Dear myself,
Do you remember this one time you were in 12th grade and you wrote down all the things you hated about yourself? Including your underarms. When I come to think about all my positive attributes, it’s sad I think of all the things that people have complimented me on. I remember it was just 7 days into masters and so many people from my class wrote “confident” and “bold” on my back. People who didn’t even know you, hadn’t even talked to you by then. That still continues to be the best self-esteem booster of my life. The fact that people who didn’t even know you, made that impression of you. OMG, they called you confident! I had been underconfident inside me, my whole life and for me to receive all that was definitely overwhelming.

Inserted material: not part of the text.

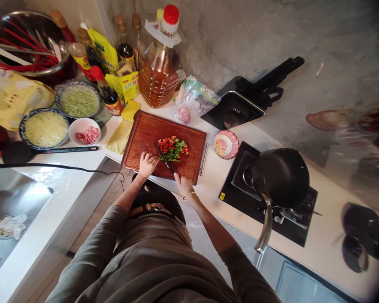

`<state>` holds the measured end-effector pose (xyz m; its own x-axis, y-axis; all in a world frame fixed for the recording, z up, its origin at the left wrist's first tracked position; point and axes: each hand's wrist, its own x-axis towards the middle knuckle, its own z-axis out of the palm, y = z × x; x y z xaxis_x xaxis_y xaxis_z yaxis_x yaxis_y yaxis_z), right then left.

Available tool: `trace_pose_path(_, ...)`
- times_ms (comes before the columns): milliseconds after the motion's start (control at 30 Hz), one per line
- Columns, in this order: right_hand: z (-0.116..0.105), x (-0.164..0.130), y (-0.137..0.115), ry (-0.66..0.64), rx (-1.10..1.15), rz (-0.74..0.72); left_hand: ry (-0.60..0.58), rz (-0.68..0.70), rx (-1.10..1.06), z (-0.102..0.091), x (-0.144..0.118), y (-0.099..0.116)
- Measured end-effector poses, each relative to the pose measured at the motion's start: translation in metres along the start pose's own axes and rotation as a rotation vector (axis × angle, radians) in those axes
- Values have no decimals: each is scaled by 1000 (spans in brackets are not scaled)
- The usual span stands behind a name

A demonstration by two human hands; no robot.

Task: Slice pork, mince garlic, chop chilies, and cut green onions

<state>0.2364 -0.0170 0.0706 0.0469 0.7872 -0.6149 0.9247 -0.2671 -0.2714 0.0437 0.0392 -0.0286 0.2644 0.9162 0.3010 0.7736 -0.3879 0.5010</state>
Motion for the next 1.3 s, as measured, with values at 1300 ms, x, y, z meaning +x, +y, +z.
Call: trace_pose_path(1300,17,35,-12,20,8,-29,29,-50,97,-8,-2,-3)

Now when I think about it, I feel like I am enough. There are so many things that I really love about myself that if I were someone else, I would keep me like a precious object. I like just how empathetic I can be sometimes and avoid conflicts when I can see things from others’ perspectives. I like how expressive I can be at times and the power that this language has given me to express. I like that sometimes I can be absolutely upfront and I have the capability of being that person. I like that I can be assertive in groups and I can express freely whatever I want. I also like that I am able to provide a safe space to a lot of people around me and I can bring multiplicity of perspective on things. I like that sometimes I can let go of things and not make a fuss out of it, in order to protect relationships. I like that I can make others happy by being the jolly funny person that I am. I like that I can talk confidently with others. I like that I can have meaningful conversations with everyone and anyone. I like that I am woke and flexible with my thoughts. I like that I am very non-judgmental with people. I like that I am also an activist when it comes to mental health. I am opinionated. I also kinda like my researcher side.
I also like just how emotional I am and that I have the capacity to stand up to my emotions and be true to myself because I am not a coward. I like that I have the capacity to love people even if it doesn’t get reciprocated not because I try to not have expectations but, because it comes so naturally. I like my taste in music and my relationship with it. I like my passion about singing even if I am not pursuing it at the moment. I like that I can think and introspect and reflect. I hope you find this letter when the universe makes you feel small because you aren’t small.
It’s so wonderful that the same god who made mountains and galaxies, made you too because it thought the world needed one of you too.